Her family was one of the most prominent military families in Northern Qi, as her grandfather Hulü Jin was one of the major generals serving the dynasty's de facto founder Gao Huan and then continued to serve in his old age the successive emperors Emperor Wenxuan, Emperor Fei, Emperor Xiaozhao, and Gao Wei's father Emperor Wucheng. Her father Hulü Guang was honored even more for his military talent than her grandfather, and her uncle Hulü Xian (斛律羨) and brother Hulü Wudu (斛律武都) also served as major generals.

She married Gao Wei while he was still crown prince during Emperor Wucheng's reign—before Emperor Wucheng passed the throne to him in 565 while he was just eight years old. (Note: Her age at that time is not known, but she was probably around Gao Wei's age.) She carried the title of Crown Princess previously, and in 565 Emperor Wucheng, while passing the throne to Gao Wei, created her empress. She was not favored by Gao Wei, and she did not bear him a son, although she bore a daughter in c.February 572 and Gao Wei, in order to please Hulü Guang, initially claimed that it was a son and declared a general pardon, but was subsequently forced to reveal that it was a daughter. (Note: Gao Wei's concubine Consort Mu Sheli bore him his oldest son Gao Heng in 570, and as Consort Mu's adoptive mother Lu Lingxuan was planning to have Gao Heng made crown prince but feared that Empress Hulü would oppose, she gave Gao Heng to Empress Hulü to have her raise him.)
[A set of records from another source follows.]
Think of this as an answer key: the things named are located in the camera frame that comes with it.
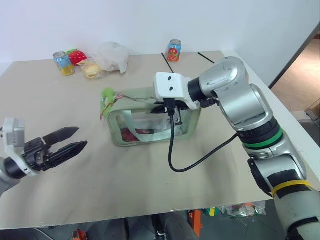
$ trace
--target red strawberry toy
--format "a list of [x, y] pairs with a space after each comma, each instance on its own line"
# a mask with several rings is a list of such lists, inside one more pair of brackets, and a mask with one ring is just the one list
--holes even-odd
[[66, 52], [68, 54], [69, 59], [73, 65], [80, 63], [82, 60], [87, 59], [86, 55], [77, 49], [72, 49]]

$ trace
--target orange object
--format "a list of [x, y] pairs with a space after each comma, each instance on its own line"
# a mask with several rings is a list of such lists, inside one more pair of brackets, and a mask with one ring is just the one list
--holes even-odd
[[201, 210], [192, 210], [189, 212], [189, 220], [191, 227], [198, 238], [200, 238], [200, 230], [204, 227], [201, 223]]
[[73, 240], [88, 240], [88, 236], [85, 231], [81, 231], [80, 229], [75, 230], [72, 233]]
[[168, 61], [172, 63], [176, 63], [179, 61], [181, 52], [181, 41], [178, 39], [172, 39], [169, 43], [168, 48]]

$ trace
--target beige tabletop
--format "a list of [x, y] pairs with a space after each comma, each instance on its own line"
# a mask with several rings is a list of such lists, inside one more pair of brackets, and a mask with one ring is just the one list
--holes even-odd
[[[219, 51], [204, 54], [213, 61], [224, 56]], [[196, 53], [183, 53], [171, 66], [176, 73], [195, 78], [212, 63]], [[77, 157], [36, 177], [25, 177], [5, 192], [0, 198], [0, 229], [93, 222], [269, 199], [256, 185], [238, 139], [184, 173], [169, 168], [167, 142], [132, 147], [113, 144], [107, 123], [99, 119], [101, 90], [151, 87], [156, 72], [170, 72], [160, 54], [131, 56], [125, 74], [113, 72], [99, 80], [85, 78], [79, 69], [71, 76], [62, 76], [53, 60], [11, 65], [0, 78], [0, 123], [5, 117], [24, 119], [27, 141], [63, 127], [80, 127], [53, 151], [71, 142], [87, 140], [88, 144]], [[279, 105], [271, 91], [263, 88], [271, 107]], [[277, 111], [285, 119], [290, 113], [278, 105]], [[290, 136], [290, 129], [284, 129]], [[183, 168], [194, 163], [234, 133], [217, 106], [204, 109], [194, 137], [174, 143], [173, 165]], [[6, 156], [2, 143], [0, 156]], [[320, 189], [309, 166], [307, 171], [308, 180]]]

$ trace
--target plastic bag
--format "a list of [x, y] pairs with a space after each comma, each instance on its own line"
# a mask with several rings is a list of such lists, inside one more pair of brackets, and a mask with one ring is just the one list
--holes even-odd
[[95, 62], [105, 71], [127, 71], [129, 50], [115, 42], [102, 43], [96, 53], [90, 54]]
[[222, 206], [219, 208], [222, 213], [226, 211], [232, 217], [249, 217], [256, 215], [266, 215], [266, 201], [254, 201], [237, 205]]
[[81, 66], [82, 73], [89, 79], [99, 79], [106, 74], [92, 58], [82, 60], [77, 65]]

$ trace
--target yellow ring
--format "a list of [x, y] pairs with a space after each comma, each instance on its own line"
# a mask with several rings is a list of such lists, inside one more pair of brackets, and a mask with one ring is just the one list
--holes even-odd
[[293, 185], [306, 185], [306, 186], [309, 186], [311, 188], [312, 185], [305, 181], [305, 180], [292, 180], [292, 181], [286, 181], [286, 182], [283, 182], [277, 186], [275, 186], [273, 189], [272, 189], [272, 196], [274, 197], [276, 192], [278, 192], [280, 189], [283, 189], [283, 188], [286, 188], [286, 187], [289, 187], [289, 186], [293, 186]]

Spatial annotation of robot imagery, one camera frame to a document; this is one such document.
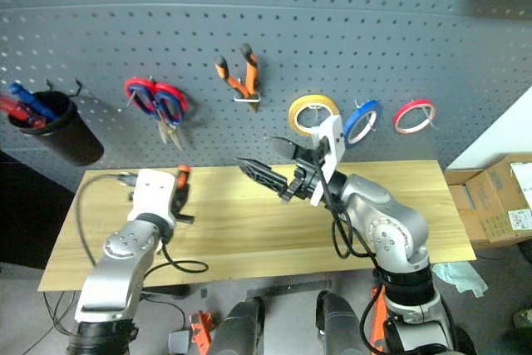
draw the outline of pen holder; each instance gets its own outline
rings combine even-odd
[[[72,99],[60,91],[39,91],[33,94],[42,104],[50,107],[58,118],[42,128],[33,128],[26,122],[9,116],[9,122],[23,134],[33,136],[73,165],[89,165],[103,155],[103,145],[85,125]]]

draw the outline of orange pliers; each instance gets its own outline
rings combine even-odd
[[[257,92],[257,86],[259,85],[259,69],[257,67],[258,58],[251,50],[251,46],[245,43],[240,47],[242,56],[246,60],[246,84],[245,86],[240,83],[238,79],[235,79],[229,74],[229,67],[227,67],[227,60],[222,56],[216,56],[214,64],[216,65],[216,71],[220,78],[222,78],[229,86],[235,89],[244,99],[257,100],[256,102],[250,102],[253,111],[259,110],[260,96]]]

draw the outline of wooden tabletop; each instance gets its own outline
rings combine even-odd
[[[294,165],[273,169],[292,180]],[[397,200],[419,210],[429,224],[427,247],[432,263],[475,259],[436,161],[345,163],[338,169],[376,181]],[[161,170],[175,173],[175,169]],[[83,181],[110,172],[118,171],[88,170]],[[308,200],[295,197],[284,205],[274,192],[253,182],[236,166],[194,168],[190,184],[189,201],[182,212],[194,215],[195,223],[178,224],[168,248],[174,259],[204,261],[209,271],[183,274],[166,267],[154,272],[146,280],[147,286],[371,267],[367,259],[337,257],[331,241],[332,217],[326,209],[314,208]],[[131,191],[116,180],[100,180],[84,194],[81,219],[97,258],[106,237],[126,224]],[[155,256],[154,264],[164,262],[162,254]],[[77,236],[72,206],[39,290],[81,289],[90,270]]]

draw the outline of pegboard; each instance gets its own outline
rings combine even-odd
[[[81,117],[105,147],[91,168],[234,165],[237,156],[285,163],[265,139],[309,145],[287,121],[291,102],[308,93],[333,98],[344,120],[356,101],[381,100],[379,126],[345,161],[438,159],[445,167],[530,86],[530,2],[0,0],[0,80],[41,91],[47,78],[67,93],[80,80]],[[222,54],[243,76],[243,42],[259,56],[258,114],[231,101],[214,69]],[[131,76],[153,76],[189,97],[185,151],[163,145],[133,106],[119,111]],[[436,104],[436,128],[398,135],[393,115],[420,97]],[[4,151],[76,188],[82,168],[0,121]]]

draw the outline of tape roll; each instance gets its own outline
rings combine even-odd
[[[343,137],[347,149],[351,149],[357,145],[357,143],[366,137],[371,129],[378,123],[381,109],[382,106],[379,100],[370,100],[362,104],[352,113],[347,120],[346,125],[343,127]],[[366,125],[358,134],[355,134],[357,126],[360,123],[364,123],[364,121],[366,122]]]
[[[298,121],[299,115],[303,110],[313,107],[322,107],[332,116],[340,114],[336,103],[330,97],[324,95],[306,95],[299,97],[288,109],[288,123],[299,135],[310,136],[316,128],[315,126],[303,126]]]
[[[399,122],[401,122],[401,118],[405,116],[406,113],[416,108],[422,108],[422,109],[428,108],[430,111],[427,113],[427,118],[424,121],[420,122],[419,124],[411,128],[401,128],[399,126]],[[399,111],[393,117],[393,126],[396,128],[396,131],[398,133],[401,133],[402,135],[410,135],[412,133],[416,133],[416,132],[422,131],[423,129],[427,128],[431,124],[431,121],[434,119],[435,116],[436,116],[436,106],[434,106],[434,103],[432,101],[428,99],[417,99],[409,103],[406,103],[403,107],[399,109]]]

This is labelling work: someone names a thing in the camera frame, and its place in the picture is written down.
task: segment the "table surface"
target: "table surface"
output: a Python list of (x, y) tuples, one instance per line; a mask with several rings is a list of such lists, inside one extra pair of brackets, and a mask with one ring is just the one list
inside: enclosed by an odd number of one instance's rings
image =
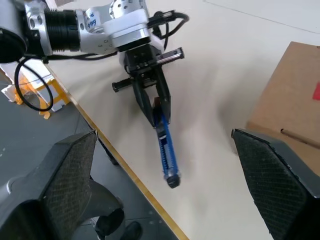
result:
[[(64, 8), (105, 4), (78, 0)], [(147, 5), (150, 14), (177, 10), (190, 16), (167, 48), (183, 47), (185, 59), (163, 67), (172, 95), (179, 187), (170, 189), (163, 179), (156, 132), (132, 88), (112, 89), (112, 82), (128, 77), (118, 57), (55, 61), (49, 67), (180, 239), (271, 240), (230, 135), (232, 128), (244, 127), (289, 43), (316, 45), (320, 36), (214, 0), (149, 0)]]

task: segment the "black shoe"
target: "black shoe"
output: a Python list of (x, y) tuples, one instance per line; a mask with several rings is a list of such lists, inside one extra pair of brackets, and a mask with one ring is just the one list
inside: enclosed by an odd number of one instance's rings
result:
[(120, 240), (139, 240), (142, 236), (142, 227), (140, 223), (134, 221), (126, 226), (124, 234)]

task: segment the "brown cardboard box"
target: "brown cardboard box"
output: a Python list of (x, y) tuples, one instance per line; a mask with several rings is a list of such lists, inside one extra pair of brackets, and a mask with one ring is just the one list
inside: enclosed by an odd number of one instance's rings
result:
[(319, 83), (320, 47), (291, 42), (246, 128), (284, 141), (320, 176)]

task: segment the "sticker on robot arm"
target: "sticker on robot arm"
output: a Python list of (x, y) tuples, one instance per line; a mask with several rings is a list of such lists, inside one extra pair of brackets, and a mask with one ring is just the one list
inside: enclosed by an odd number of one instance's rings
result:
[(100, 15), (98, 11), (91, 11), (90, 9), (85, 12), (85, 24), (86, 29), (90, 31), (91, 29), (94, 29), (95, 27), (98, 27), (101, 25), (100, 22)]

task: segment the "red label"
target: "red label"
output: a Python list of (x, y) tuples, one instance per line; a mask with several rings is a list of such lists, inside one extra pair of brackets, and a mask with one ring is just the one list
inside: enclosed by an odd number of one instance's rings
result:
[(318, 82), (318, 84), (316, 85), (316, 88), (313, 94), (313, 99), (320, 101), (320, 82)]

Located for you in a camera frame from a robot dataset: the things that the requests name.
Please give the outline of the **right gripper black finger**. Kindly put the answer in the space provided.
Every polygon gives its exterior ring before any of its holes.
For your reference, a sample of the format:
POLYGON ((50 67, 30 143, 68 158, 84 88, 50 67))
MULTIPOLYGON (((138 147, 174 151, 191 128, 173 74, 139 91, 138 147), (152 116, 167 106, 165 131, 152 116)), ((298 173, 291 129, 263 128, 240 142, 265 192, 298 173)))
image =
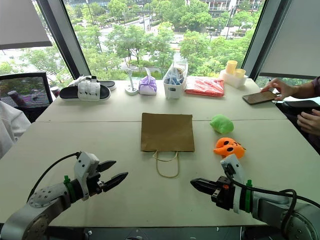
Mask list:
POLYGON ((190 181, 190 184, 196 189, 214 189, 217 187, 215 181, 210 181, 205 178, 195 178, 190 181))
POLYGON ((194 188, 201 193, 212 196, 216 191, 215 185, 195 185, 194 188))

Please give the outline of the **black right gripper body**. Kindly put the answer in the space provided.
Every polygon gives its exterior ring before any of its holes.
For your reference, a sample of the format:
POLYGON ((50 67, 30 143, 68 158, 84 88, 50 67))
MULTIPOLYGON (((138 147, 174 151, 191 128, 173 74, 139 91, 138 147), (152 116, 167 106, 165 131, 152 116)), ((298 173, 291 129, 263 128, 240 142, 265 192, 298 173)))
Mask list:
POLYGON ((220 176, 215 182, 211 201, 214 202, 217 207, 229 211, 233 209, 234 194, 235 186, 233 183, 226 176, 220 176))

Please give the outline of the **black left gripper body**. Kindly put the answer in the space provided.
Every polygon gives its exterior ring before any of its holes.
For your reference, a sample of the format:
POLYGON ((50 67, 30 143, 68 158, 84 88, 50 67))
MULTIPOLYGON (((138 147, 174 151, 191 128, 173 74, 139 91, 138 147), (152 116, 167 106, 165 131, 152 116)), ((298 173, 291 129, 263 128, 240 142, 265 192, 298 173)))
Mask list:
POLYGON ((101 172, 105 170, 105 164, 99 163, 96 168, 90 166, 88 169, 88 176, 86 177, 86 184, 88 188, 88 195, 90 197, 100 194, 102 192, 102 182, 100 181, 101 172))

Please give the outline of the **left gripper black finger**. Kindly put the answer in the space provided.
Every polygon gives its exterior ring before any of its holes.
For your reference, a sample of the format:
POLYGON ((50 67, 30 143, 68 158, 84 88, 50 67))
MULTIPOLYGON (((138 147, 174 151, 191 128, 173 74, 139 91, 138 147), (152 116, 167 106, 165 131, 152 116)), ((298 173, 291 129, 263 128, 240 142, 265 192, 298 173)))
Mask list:
POLYGON ((122 172, 115 175, 107 182, 104 182, 102 186, 103 192, 108 192, 109 190, 118 186, 127 177, 127 175, 128 175, 128 172, 122 172))
POLYGON ((101 162, 98 164, 98 171, 100 173, 104 172, 104 171, 108 170, 109 168, 111 168, 115 163, 116 163, 115 160, 107 160, 107 161, 101 162))

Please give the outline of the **person's left hand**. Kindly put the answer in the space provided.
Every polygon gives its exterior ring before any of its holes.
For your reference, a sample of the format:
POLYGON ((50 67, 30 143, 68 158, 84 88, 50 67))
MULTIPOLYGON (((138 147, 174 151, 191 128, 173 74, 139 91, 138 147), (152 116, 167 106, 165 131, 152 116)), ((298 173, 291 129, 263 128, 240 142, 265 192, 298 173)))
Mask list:
POLYGON ((297 125, 302 131, 320 136, 320 111, 312 109, 312 113, 301 112, 297 115, 297 125))

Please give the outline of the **person's right hand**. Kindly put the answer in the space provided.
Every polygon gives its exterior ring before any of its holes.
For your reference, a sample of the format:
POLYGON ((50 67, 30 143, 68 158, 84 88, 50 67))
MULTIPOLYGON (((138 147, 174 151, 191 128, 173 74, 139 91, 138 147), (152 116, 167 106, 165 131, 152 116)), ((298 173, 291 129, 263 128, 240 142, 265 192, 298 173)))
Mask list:
POLYGON ((273 78, 262 89, 261 92, 268 92, 270 89, 276 89, 279 93, 275 96, 275 101, 282 101, 286 97, 293 96, 298 93, 298 86, 290 86, 278 78, 273 78))

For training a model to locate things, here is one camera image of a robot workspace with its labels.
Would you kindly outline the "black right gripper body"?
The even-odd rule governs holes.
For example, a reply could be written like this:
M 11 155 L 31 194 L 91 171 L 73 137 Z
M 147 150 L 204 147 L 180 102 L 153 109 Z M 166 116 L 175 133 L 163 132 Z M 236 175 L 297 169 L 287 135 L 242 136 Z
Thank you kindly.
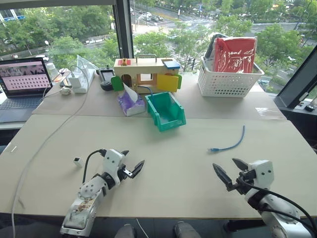
M 237 190 L 241 195 L 246 195 L 247 192 L 251 189 L 251 186 L 254 185 L 255 178 L 255 170 L 241 171 L 239 173 L 239 177 L 236 179 L 236 183 L 233 184 L 232 182 L 230 182 L 226 186 L 226 189 L 227 191 Z

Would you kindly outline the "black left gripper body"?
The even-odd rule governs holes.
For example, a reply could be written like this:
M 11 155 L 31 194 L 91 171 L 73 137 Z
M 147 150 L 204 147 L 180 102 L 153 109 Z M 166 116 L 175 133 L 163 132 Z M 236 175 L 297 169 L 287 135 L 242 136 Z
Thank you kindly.
M 126 178 L 131 178 L 132 173 L 128 169 L 126 169 L 125 164 L 122 164 L 117 171 L 117 175 L 118 175 L 119 180 L 123 181 Z

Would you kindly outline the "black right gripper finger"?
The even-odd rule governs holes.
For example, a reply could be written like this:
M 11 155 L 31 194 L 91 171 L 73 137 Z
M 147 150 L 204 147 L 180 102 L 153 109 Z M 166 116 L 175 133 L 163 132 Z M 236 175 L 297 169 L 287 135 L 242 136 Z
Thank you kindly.
M 241 171 L 247 171 L 249 169 L 249 164 L 241 159 L 232 158 L 232 161 Z
M 227 191 L 231 191 L 233 188 L 232 179 L 227 175 L 226 171 L 215 163 L 212 166 L 218 178 L 225 184 Z

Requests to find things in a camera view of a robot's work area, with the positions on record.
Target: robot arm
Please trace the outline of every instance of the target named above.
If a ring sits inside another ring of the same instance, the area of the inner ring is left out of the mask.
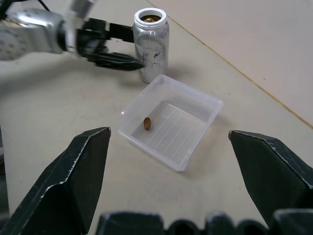
[[[132,71],[143,67],[135,58],[120,53],[108,53],[106,40],[111,37],[134,42],[131,27],[110,24],[97,19],[85,21],[92,0],[74,0],[65,17],[41,10],[6,11],[14,1],[0,5],[0,61],[18,59],[31,52],[61,54],[67,51],[95,63],[96,66]]]
[[[101,189],[108,190],[102,184],[110,136],[109,127],[76,136],[0,235],[88,234]],[[102,214],[95,235],[312,235],[313,169],[276,138],[231,131],[229,139],[246,189],[269,228],[251,219],[234,226],[226,214],[213,212],[203,230],[185,219],[165,230],[157,214],[122,211]]]

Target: cable
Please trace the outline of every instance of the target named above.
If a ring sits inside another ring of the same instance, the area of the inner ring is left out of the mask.
[[[46,9],[47,11],[50,11],[50,9],[47,7],[47,5],[43,2],[43,0],[38,0],[38,2]]]

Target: bottle opening
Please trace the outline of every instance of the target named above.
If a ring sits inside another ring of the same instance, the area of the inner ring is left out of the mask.
[[[166,24],[167,16],[161,9],[145,8],[136,12],[134,20],[141,28],[155,28]]]
[[[161,20],[161,17],[155,16],[155,15],[148,15],[148,16],[143,16],[140,19],[144,22],[152,23],[152,22],[157,22]]]

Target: silver bottle
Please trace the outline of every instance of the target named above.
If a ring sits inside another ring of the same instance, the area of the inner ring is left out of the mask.
[[[138,11],[133,32],[137,58],[145,65],[139,70],[141,81],[151,83],[167,69],[169,25],[166,13],[157,8]]]

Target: ridged plastic bottom
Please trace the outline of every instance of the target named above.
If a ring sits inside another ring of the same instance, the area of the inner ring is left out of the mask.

In August 572, the official Zu Ting falsely accused Hulü Guang of plotting rebellion, and Gao Wei executed Hulü Guang, along with his entire clan except his grandson Hulü Zhong (斛律鍾). Empress Hulü was not killed, but she was deposed on 13 September 572 and housed in a subsidiary palace. When rival Northern Zhou launched a major attack in 577 and threatened the capital Yecheng in spring 578, she, along with his other deposed empress Empress Hu, was summoned to the main palace, probably for her protection. Yecheng fell a few days later, and Gao Wei was captured in flight. Northern Zhou took over Northern Qi's territory.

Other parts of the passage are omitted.